Dataset content:
-- Opening Marker --
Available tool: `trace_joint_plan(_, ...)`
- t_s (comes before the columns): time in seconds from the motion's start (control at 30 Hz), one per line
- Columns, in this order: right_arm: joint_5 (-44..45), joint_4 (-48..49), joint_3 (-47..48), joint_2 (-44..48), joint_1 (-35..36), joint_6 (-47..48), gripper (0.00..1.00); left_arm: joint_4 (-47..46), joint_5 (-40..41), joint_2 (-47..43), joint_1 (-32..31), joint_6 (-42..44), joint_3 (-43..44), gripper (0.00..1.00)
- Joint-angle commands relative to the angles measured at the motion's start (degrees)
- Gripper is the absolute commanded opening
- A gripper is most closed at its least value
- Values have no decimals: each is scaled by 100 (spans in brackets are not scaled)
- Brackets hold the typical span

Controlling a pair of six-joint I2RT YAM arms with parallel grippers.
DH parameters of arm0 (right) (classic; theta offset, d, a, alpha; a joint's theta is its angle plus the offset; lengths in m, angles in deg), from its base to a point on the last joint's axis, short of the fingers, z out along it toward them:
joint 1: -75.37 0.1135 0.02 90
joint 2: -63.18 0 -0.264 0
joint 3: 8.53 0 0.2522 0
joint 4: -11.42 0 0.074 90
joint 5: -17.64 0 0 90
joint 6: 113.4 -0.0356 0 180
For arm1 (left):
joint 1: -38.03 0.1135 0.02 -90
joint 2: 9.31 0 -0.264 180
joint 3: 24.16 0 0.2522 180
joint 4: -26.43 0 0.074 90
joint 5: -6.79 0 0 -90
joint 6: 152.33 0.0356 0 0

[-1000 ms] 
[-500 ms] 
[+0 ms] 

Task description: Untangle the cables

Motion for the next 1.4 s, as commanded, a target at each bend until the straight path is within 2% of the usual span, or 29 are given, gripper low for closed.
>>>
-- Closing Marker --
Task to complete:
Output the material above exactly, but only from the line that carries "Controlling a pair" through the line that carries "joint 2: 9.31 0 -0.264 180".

Exercise output:
Controlling a pair of six-joint I2RT YAM arms with parallel grippers.
DH parameters of arm0 (right) (classic; theta offset, d, a, alpha; a joint's theta is its angle plus the offset; lengths in m, angles in deg), from its base to a point on the last joint's axis, short of the fingers, z out along it toward them:
joint 1: -75.37 0.1135 0.02 90
joint 2: -63.18 0 -0.264 0
joint 3: 8.53 0 0.2522 0
joint 4: -11.42 0 0.074 90
joint 5: -17.64 0 0 90
joint 6: 113.4 -0.0356 0 180
For arm1 (left):
joint 1: -38.03 0.1135 0.02 -90
joint 2: 9.31 0 -0.264 180

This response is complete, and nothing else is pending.